* **Try it**: All that should be output is the block of lines below from the line with "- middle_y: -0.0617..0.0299" to the line with "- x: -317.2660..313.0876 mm", both included, exactly as written.

* **Data section**:
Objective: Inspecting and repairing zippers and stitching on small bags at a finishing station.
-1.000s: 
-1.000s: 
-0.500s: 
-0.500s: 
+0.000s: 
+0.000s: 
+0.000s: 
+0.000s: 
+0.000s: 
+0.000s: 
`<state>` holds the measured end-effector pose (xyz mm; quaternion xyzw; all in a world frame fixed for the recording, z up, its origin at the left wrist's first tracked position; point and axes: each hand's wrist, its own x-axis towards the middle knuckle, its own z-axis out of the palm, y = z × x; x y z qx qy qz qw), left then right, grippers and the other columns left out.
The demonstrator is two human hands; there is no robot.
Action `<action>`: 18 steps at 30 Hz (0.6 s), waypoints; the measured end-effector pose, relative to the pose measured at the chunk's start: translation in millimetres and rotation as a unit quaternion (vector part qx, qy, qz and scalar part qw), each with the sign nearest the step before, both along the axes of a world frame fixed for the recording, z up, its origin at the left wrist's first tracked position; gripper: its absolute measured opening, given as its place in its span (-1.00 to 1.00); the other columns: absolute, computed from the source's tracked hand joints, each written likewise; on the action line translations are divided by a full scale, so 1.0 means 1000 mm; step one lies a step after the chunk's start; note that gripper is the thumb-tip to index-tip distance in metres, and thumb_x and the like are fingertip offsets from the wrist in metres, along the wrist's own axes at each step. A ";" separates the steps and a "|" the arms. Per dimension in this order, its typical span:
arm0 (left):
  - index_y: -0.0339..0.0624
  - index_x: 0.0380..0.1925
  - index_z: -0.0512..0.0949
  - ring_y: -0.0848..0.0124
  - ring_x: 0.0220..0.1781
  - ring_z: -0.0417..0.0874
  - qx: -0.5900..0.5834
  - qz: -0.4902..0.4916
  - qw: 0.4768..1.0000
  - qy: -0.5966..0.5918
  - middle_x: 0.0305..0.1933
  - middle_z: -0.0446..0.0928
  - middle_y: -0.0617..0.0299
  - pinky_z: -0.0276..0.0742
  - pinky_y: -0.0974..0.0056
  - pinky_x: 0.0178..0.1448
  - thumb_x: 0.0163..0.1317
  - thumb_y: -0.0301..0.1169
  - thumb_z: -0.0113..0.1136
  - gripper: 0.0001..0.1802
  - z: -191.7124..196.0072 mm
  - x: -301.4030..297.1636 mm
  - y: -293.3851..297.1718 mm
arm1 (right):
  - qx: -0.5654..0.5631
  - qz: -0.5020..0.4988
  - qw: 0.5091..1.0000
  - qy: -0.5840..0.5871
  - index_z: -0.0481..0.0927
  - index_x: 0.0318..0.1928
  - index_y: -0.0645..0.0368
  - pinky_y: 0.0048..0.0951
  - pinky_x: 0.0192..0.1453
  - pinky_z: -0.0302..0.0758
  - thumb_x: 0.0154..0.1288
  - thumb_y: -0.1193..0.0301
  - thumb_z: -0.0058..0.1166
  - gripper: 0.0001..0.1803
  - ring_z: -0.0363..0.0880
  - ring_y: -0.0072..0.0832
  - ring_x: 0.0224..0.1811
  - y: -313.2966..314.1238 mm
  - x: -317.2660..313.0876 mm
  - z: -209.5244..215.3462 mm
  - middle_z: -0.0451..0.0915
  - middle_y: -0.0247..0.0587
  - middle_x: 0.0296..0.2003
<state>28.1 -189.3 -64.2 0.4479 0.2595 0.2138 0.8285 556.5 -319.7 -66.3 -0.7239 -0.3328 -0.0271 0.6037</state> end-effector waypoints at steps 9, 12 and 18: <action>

* **Reply**:
  - middle_y: -0.0617..0.0299
  - pinky_z: -0.0276..0.0742
  - pinky_y: -0.0974..0.0056
  - pinky_x: 0.0178..0.1448
  - thumb_x: 0.0163..0.1317
  - thumb_y: -0.0301..0.1169
  - thumb_z: -0.0113..0.1136
  - gripper: 0.0001..0.1802
  - z: -191.7124..196.0072 mm
  - x: -301.4030..297.1636 mm
  - y: -293.3851..297.1718 mm
arm1 (right):
  - qx: -0.5654..0.5631
  - qz: -0.5020..0.4988
  - qw: 0.5091..1.0000
  - qy: -0.5840..0.5871
  - index_z: -0.0481..0.0927
  - index_x: 0.0318..0.1928
  - index_y: -0.0645..0.0368
  - pinky_y: 0.0048..0.0951
  - pinky_x: 0.0192..0.1453
  - pinky_z: -0.0302..0.0758
  - thumb_x: 0.0154..0.1288
  - thumb_y: -0.1193..0.0301
  - thumb_z: -0.0058..0.1166
  - gripper: 0.0001..0.1803
  - ring_z: -0.0363..0.0880
  - ring_y: -0.0072..0.0832
  - ring_x: 0.0224..0.1811
  - y: -313.2966..314.1238 mm
  - x: -317.2660..313.0876 mm

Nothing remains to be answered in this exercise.